2. Guru-guru yang merupakan lulusan PT Non kependidikan, maka sertifikat dapat diperoleh setelah yang bersangkutan mengikuti training tentang kepengajaran dan kependidikan yang belum didapatkannya selama menjadi mahasiswa. Dan apabila yang bersangkutan telah mengikuti training serupa sebelumnya yang dibuktikan melalui uji portfolio, maka dia dapat diberi sertifikat guru. Apabila guru-guru ini telah memiliki AKTA 4 maka secara otomatis pula dia berhak atas sertifikat guru.
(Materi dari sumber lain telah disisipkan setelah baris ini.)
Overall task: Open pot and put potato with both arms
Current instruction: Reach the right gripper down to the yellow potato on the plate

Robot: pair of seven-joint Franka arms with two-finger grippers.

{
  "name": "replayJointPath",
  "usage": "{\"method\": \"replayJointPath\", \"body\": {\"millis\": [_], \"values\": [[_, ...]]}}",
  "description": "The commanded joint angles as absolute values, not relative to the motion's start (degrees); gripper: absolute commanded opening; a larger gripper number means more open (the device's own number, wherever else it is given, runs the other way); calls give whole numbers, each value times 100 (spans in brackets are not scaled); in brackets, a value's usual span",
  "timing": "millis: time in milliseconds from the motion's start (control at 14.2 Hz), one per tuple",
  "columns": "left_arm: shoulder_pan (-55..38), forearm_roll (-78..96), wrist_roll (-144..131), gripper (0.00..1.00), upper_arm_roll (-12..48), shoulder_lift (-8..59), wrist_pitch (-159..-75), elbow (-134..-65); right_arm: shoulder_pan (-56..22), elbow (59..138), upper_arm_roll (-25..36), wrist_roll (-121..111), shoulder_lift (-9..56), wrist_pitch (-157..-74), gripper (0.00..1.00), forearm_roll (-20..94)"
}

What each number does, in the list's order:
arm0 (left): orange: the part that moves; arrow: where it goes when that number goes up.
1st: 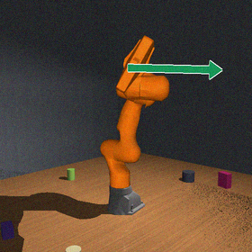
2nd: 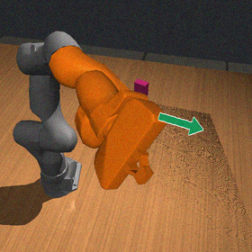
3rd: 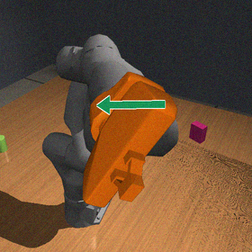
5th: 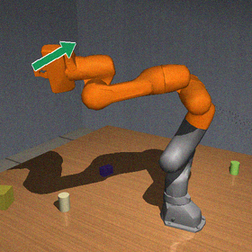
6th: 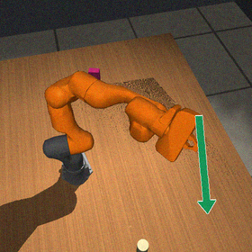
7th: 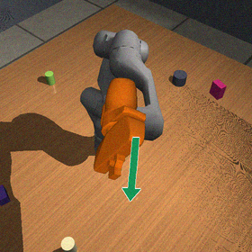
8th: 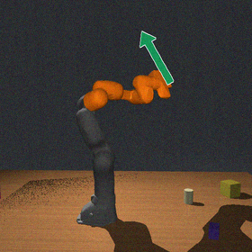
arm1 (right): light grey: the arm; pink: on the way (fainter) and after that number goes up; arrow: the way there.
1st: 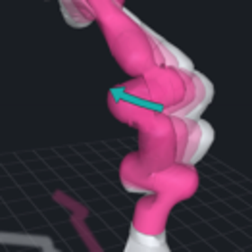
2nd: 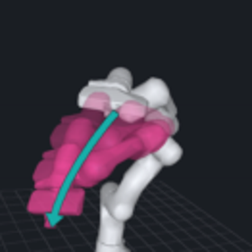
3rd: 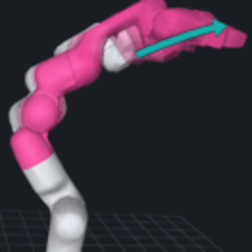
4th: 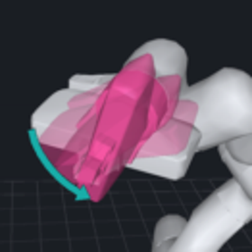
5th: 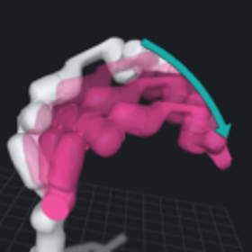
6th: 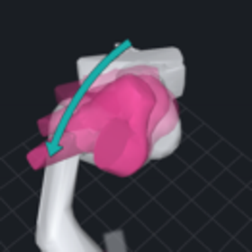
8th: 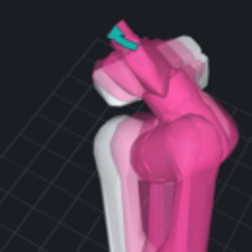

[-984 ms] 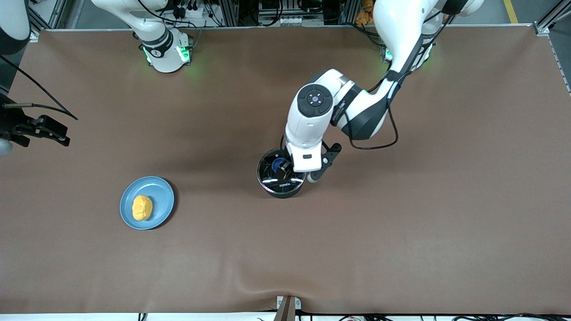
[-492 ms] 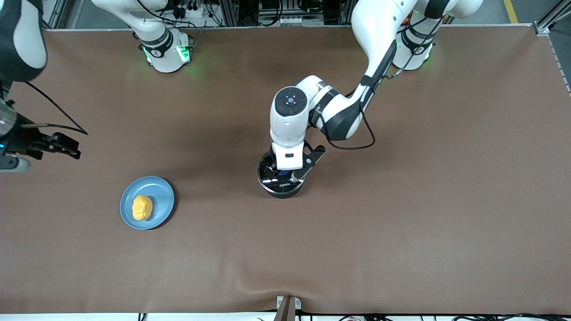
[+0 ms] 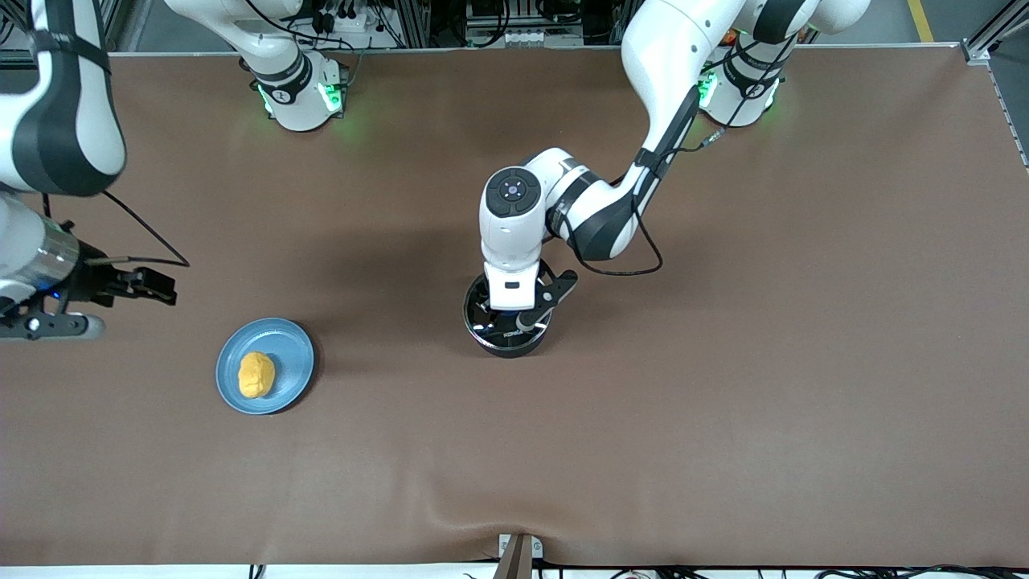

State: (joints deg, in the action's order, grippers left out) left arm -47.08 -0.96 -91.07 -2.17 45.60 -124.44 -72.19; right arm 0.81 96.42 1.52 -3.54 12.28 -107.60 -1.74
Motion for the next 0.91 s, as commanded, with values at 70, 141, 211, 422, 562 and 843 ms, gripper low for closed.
{"method": "replayJointPath", "body": {"millis": [70, 141, 211, 422, 562, 843], "values": [[-4808, -229, -9044, 100, -299, 4667, -12472, -7049, -35, 10500, 132, -325, 1362, -12133, 100, -158], [-4808, -229, -9044, 100, -290, 4658, -12463, -7058, -44, 10668, 132, -325, 1432, -12486, 100, -158], [-4808, -229, -9044, 100, -290, 4658, -12463, -7066, -53, 10731, 132, -325, 1546, -12715, 100, -150], [-4816, -229, -9044, 100, -273, 4667, -12463, -7075, -44, 10740, 132, -325, 1941, -13208, 100, -132], [-4816, -220, -9044, 96, -264, 4667, -12454, -7075, -35, 10740, 123, -316, 2196, -13586, 100, -62], [-4816, -220, -9035, 79, -255, 4667, -12454, -7093, -53, 10731, 123, -378, 2530, -14018, 100, 422]]}}
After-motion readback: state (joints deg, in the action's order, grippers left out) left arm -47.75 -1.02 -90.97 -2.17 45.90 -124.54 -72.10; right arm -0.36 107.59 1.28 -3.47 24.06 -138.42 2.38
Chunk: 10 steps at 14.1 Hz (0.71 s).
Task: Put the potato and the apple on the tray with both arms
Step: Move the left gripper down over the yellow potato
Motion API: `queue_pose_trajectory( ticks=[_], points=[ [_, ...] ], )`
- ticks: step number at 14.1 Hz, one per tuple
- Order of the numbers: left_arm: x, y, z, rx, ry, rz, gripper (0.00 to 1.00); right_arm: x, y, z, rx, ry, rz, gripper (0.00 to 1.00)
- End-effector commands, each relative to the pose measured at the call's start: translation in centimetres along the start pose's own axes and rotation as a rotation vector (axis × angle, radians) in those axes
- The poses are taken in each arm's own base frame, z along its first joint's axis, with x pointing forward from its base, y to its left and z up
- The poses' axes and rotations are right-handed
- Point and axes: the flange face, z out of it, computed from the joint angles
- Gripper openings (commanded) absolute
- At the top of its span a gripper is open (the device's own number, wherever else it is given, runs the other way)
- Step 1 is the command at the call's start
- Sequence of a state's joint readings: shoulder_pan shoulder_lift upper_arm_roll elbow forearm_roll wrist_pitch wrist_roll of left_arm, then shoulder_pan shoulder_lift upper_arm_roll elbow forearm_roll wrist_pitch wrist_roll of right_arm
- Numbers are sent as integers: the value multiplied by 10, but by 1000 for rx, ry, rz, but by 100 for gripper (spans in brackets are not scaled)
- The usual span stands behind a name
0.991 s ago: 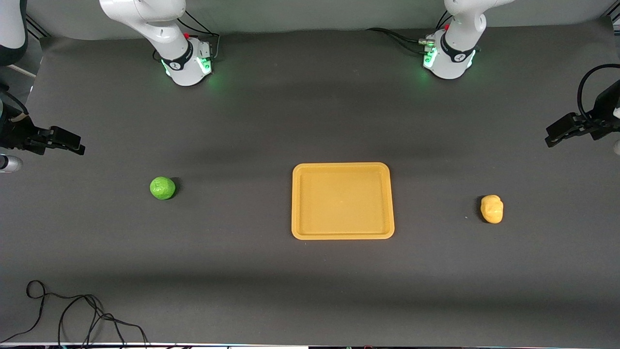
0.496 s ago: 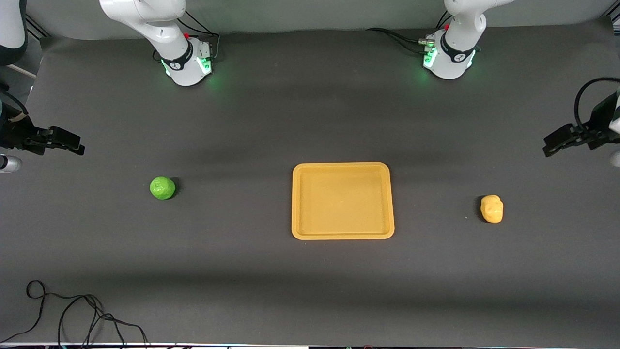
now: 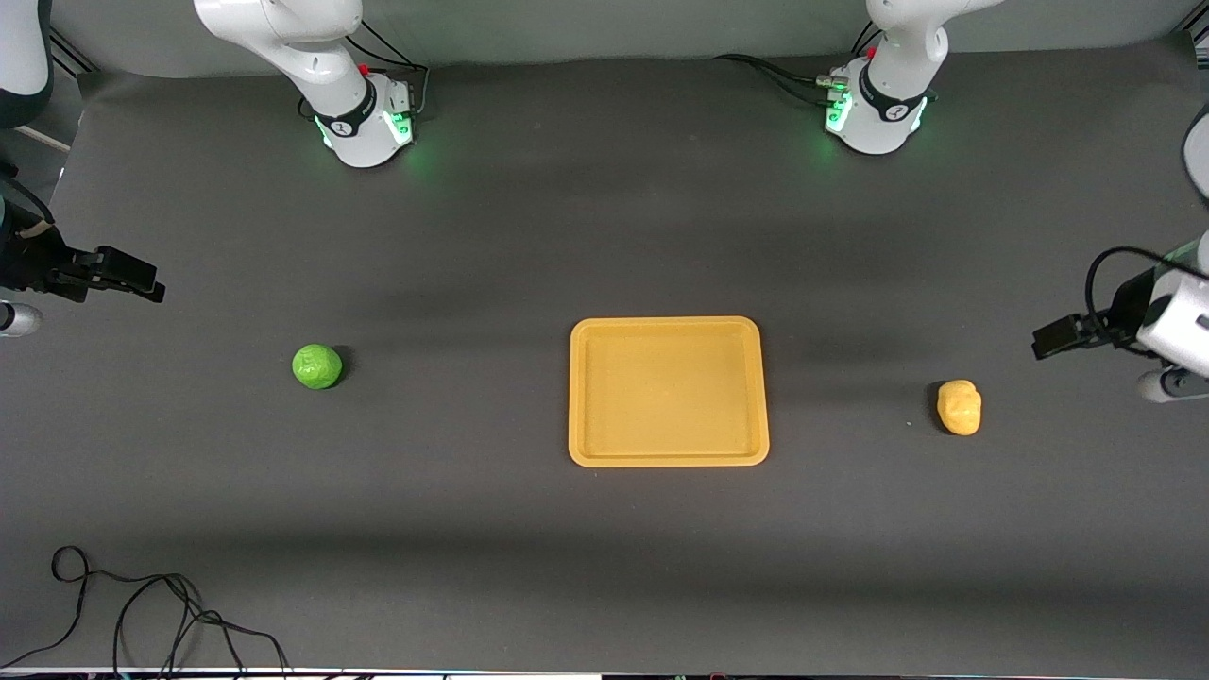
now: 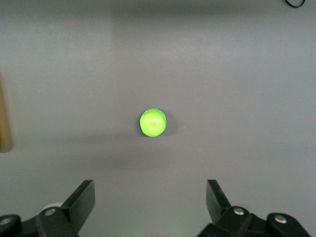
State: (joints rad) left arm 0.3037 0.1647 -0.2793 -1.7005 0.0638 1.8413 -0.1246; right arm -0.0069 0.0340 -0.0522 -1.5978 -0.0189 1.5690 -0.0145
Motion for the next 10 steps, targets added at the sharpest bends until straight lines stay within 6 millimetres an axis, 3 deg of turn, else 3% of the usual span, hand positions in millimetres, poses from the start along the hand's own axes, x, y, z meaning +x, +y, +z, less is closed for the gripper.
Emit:
queue_pose_trajectory(
  ticks=[1, 5, 10],
  points=[
    [-7, 0, 34, 8, 14, 22, 100, 3, -2, -4, 15, 11, 18, 100],
    [-12, 11, 95, 23, 20, 64, 100, 3, -2, -5, 15, 14, 18, 100],
    [5, 19, 192, 39, -13, 117, 100, 4, -2, -4, 15, 12, 18, 100]
  ],
)
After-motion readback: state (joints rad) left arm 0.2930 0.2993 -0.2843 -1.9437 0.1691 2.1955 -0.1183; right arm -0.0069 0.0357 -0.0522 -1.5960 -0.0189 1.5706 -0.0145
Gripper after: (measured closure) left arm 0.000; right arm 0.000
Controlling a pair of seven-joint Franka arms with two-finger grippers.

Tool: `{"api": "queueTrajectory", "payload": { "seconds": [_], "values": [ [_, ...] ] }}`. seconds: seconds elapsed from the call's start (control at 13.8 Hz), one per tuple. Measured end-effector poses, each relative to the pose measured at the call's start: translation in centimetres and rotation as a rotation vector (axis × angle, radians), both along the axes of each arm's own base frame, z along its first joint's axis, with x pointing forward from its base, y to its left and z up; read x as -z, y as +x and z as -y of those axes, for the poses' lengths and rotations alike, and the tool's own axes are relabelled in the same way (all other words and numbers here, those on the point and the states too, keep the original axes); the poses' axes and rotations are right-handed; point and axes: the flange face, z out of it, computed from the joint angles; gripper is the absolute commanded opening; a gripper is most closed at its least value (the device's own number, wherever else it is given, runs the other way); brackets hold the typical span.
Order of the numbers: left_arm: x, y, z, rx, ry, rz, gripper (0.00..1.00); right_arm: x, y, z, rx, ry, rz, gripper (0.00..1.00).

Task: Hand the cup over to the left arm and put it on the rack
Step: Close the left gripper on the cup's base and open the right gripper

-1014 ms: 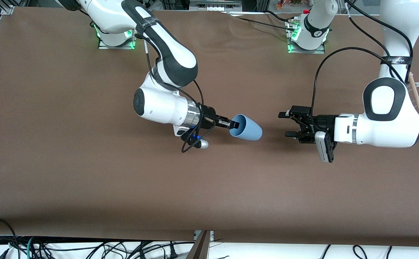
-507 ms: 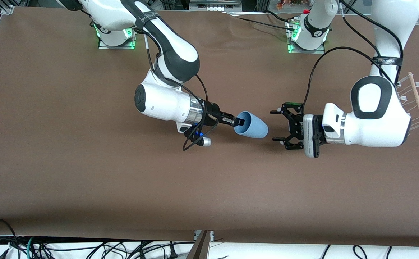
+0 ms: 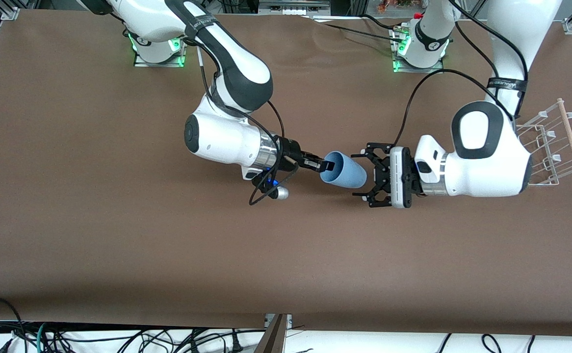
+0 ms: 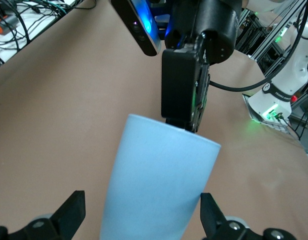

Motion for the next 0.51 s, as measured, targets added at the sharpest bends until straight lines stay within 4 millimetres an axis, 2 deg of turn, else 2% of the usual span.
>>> {"api": "queueTrajectory", "payload": {
  "seconds": [0.29, 0.36, 0.43, 0.51],
  "values": [
    [0.5, -0.4, 1.3, 0.028, -0.001, 0.016, 1.00, -0.4, 0.1, 0.0, 0.009, 0.006, -0.008, 0.00],
    [0.8, -0.5, 1.5, 0.034, -0.001, 0.016, 0.87, -0.6, 0.1, -0.1, 0.010, 0.009, -0.010, 0.00],
    [1.0, -0.6, 1.6, 0.043, -0.002, 0.020, 0.60, -0.7, 0.1, -0.2, 0.013, 0.012, -0.012, 0.00],
    [1.0, -0.6, 1.7, 0.058, -0.005, 0.036, 0.37, -0.8, 0.1, -0.2, 0.015, 0.013, -0.014, 0.00]
  ]
}}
3. Guru-guru yang belum memegang gelar sarjana harus ditangani secara serius oleh pemerintah. Guru-guru ini harus mengikuti program ekstension di LPTK yang ditunjuk, mengikuti sejumlah kuliah dengan kurikulum dan standar kredit yang sudah ditetapkan, sehingga memperoleh gelar sarjana. Selanjutnya sertifikat dapat diberikan.
4. Guru-guru senior yang dalam jangka waktu 10 tahun belum pernah mengikuti training penyegaran sebagai guru, diharuskan mengikuti training singkat sebelum memperoleh sertifikat guru. Kategori guru senior adalah 40 tahun ke atas.
Sertifikasi Guru vs Evaluasi Guru
Kedua kata ini saling bersinergi. Sertifikasi untuk memberikan jaminan akan kompetensi kepengajaran dan kependidikan yang dimiliki oleh seorang guru/calon guru, sedangkan evaluasi adalah suatu proses untuk menilai perkembangan kemampuan dan profesionalisme seorang guru.
Proses evaluasi guru harus dilaksanakan secara berkesinambungan, yang pelaksanaannya dapat dikendalikan dari pusat atau didelegasikan kepada pemerintah daerah. Langkah kedua lebih demokratis dan memacu kompetisi antar daerah yang akan berimbas kepada percepatan kemajuan daerah. Proses evaluasi guru yang selama ini dilakukan dengan menunjuk kepala sekolah sebagai evaluator dapat diteruskan, dan akan lebih bertanggung jawab jika evaluasi juga dilakukan oleh komponen sekolah yaitu komite sekolah dan siswa. Kriteria evaluasi mencakup teknik pengajaran, kemampuan manajemen kelas, partisipasi managerial, dan kehidupan sosial guru, termasuk sikap dan tingkah laku.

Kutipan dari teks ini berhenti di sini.